The second column shows that for some of these nations, the inflow of foreign capital was implicitly financing budget deficits. In Greece and Portugal the large negative numbers in the first column (foreign borrowing) are matched by large negative ones in the second column (government borrowing). The large cumulative deficits stand out for Spain and Portugal, but even Germany and France had cumulative public borrowing on the order of 20 percentage points of GDP over this period. Italy’s was on a similar scale, although a bit higher. On the surplus side, Finland and Luxembourg have unusually large numbers.

Plainly, a great deal of public debt was being created during the Eurozone’s peaceful years. But the good growth during this period resulted in falling debt burdens in most Eurozone nations. For reference, the endpoint government debt-to-GDP ratio is shown in the final column.

The third and fourth columns of Table 1 show the increase from 2000 to 2008 in bank assets as a fraction of GDP, and the asset-to-GDP ratio on the cusp of the crisis, respectively. The numbers are remarkable.

  • Ireland’s banks added almost 4 times the nation’s GDP;
  • Austria’s banks added 2.5 times GDP.
  • Spanish, Belgian, and French bank assets rose by over 100%.

Table 1. Summary of pre-crisis imbalances

Source: IMF and European Banking Association online data with authors’ elaboration.
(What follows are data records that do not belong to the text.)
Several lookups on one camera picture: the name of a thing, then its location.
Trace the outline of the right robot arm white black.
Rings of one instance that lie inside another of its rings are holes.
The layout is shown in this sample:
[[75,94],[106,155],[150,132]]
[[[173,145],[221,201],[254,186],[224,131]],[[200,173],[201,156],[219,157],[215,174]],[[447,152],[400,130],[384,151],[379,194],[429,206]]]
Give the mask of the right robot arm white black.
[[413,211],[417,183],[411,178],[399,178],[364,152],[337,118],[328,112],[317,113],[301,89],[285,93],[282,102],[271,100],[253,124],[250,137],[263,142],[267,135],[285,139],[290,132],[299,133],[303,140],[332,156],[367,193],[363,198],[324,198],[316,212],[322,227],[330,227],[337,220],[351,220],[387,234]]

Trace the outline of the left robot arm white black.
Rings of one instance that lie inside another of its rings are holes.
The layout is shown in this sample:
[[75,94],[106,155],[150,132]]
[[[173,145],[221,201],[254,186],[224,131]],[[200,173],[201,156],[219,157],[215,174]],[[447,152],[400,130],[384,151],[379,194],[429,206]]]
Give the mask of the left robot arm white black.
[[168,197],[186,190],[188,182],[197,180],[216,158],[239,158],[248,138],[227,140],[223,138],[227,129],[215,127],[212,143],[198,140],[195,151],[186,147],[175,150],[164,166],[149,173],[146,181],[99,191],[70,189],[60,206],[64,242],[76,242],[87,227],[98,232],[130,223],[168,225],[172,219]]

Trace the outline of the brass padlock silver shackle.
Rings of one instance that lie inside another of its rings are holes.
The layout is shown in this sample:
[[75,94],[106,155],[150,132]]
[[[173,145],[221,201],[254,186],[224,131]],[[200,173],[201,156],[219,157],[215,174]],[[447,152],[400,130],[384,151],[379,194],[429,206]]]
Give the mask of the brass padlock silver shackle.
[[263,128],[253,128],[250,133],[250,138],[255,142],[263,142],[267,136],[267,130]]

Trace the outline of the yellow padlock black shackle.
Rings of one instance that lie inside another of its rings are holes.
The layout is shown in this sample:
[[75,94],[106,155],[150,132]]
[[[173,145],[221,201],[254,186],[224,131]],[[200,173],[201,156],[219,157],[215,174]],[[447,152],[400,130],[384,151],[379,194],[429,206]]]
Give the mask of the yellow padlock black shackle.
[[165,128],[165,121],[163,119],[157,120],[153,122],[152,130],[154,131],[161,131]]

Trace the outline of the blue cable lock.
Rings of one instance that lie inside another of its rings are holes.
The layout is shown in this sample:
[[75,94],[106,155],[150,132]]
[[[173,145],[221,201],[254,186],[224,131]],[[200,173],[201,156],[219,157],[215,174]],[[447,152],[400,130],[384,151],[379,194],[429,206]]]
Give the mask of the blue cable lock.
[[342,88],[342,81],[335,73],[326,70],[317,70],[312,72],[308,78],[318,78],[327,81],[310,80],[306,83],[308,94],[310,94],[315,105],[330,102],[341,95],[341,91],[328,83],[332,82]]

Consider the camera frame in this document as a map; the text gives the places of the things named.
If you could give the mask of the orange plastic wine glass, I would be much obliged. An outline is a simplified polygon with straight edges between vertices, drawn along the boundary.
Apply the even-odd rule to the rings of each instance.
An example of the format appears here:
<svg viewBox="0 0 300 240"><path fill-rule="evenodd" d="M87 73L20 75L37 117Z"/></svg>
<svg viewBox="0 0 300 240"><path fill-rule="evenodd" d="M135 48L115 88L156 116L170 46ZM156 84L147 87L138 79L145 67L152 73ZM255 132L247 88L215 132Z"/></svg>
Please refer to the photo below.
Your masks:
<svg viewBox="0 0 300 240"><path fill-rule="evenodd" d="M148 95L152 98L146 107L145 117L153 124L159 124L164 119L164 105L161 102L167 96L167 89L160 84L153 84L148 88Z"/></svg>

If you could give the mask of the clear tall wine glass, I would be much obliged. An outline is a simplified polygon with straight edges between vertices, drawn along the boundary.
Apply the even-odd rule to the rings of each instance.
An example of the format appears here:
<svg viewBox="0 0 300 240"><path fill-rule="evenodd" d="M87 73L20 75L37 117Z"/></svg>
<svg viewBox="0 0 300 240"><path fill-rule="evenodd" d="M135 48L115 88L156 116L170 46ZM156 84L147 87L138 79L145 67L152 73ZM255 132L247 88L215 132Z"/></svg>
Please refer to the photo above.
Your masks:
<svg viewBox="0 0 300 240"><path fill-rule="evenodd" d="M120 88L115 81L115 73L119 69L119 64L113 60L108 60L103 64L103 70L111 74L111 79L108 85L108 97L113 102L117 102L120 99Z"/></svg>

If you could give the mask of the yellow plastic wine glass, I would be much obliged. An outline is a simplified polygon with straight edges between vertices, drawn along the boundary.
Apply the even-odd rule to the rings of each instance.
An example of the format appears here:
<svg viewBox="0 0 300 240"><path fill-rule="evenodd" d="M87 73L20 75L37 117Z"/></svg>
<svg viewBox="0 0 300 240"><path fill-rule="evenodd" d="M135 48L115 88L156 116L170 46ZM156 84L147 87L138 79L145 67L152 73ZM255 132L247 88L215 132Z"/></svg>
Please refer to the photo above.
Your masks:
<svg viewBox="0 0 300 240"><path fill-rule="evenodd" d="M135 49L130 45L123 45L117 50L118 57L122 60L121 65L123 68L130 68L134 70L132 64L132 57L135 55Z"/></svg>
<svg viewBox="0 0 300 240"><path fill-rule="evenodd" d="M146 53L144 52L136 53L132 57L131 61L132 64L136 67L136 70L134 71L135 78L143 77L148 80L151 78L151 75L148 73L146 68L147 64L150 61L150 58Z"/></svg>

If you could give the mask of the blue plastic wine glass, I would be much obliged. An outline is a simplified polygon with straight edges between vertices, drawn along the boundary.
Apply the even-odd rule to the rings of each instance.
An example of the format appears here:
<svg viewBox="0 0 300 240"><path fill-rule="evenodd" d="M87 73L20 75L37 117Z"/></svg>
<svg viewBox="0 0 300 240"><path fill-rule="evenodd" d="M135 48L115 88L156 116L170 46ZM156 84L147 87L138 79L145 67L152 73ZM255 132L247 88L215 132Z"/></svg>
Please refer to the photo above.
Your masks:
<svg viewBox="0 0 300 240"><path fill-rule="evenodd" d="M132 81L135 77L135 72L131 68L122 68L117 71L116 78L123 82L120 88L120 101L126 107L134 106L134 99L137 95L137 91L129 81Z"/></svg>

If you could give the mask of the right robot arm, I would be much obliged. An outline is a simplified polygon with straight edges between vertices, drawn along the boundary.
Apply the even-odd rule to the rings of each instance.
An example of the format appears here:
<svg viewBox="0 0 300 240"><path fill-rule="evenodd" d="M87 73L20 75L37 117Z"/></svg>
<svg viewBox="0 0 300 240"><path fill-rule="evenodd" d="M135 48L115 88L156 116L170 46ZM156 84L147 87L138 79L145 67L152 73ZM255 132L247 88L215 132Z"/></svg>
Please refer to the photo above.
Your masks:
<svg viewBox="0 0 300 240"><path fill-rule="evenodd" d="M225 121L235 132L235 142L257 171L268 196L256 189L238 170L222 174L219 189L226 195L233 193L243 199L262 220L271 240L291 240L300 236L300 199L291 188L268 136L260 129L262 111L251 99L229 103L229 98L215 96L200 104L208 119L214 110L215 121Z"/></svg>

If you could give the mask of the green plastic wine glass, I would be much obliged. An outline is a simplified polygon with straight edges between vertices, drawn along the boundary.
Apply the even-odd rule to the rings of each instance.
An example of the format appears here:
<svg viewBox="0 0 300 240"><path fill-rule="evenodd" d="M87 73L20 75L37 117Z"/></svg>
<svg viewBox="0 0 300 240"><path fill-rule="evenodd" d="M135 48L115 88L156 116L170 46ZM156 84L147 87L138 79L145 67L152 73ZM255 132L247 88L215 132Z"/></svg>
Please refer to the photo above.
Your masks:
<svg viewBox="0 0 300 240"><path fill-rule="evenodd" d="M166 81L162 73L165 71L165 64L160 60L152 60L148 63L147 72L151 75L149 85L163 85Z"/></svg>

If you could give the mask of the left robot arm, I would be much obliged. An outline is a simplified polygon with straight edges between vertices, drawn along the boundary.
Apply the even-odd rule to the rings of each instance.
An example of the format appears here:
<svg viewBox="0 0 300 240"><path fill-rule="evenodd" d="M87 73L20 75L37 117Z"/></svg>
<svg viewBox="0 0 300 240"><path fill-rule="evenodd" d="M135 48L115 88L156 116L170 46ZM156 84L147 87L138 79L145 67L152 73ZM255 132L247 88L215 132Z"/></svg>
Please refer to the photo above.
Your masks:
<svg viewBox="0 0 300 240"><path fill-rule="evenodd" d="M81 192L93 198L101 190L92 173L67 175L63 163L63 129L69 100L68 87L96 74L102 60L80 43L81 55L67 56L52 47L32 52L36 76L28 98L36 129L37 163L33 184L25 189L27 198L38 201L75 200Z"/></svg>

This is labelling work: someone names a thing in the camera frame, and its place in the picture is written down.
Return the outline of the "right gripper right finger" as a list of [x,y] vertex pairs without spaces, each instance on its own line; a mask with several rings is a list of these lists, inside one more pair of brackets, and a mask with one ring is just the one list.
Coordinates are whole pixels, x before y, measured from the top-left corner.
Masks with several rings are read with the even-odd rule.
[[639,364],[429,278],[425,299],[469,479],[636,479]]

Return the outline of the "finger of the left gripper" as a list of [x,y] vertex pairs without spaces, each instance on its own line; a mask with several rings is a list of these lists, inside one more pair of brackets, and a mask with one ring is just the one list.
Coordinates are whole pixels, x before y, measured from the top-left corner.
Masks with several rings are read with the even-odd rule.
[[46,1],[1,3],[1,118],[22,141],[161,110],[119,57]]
By 2007, many banks were not only too big to fail, but they were also too big to save (Gros and Micossi 2008). Ireland’s banks had assets (and thus loans) worth seven times Irish GDP. The core economies were not much better with their banks holding more than twice their nation’s GDP. The figures were over three times for Germany, France, and the Netherlands. Luxembourg’s number was astronomic.

The key point here is that the programme nations were the ones with large current-account deficits – not the ones with the largest public debt, largest cumulative government deficits, or largest bank debt accumulation.

When investors turned cautious, they stopped lending to foreigners. Thus, nations who were net lenders, like Belgium, were OK despite their massive debt-to-GDP ratio and huge bank debts.

Going forward

This eBook is a first step in a bigger project called ‘Rebooting Europe’. It seeks to marshal a critical mass of Europe’s best thinkers in developing ways to get Europe working again; and to undertake a systematic rethink of today’s European socio-economic-political system. In short, to figure out a way to update Europe’s ‘operating system’ and reboot.


References

  • Baldwin, R and F Giavazzi (eds.) (2015), The Eurozone crisis: A consensus view of the causes and a few possible solutions, VoxEU.org, September.
  • Commission (2015), “Spring 2015 Economic Forecast”, European Commission, DG EcFin.
  • Gros, D and S Micossi (2008), “The beginning of the end game … ”, VoxEU.org, 20 September.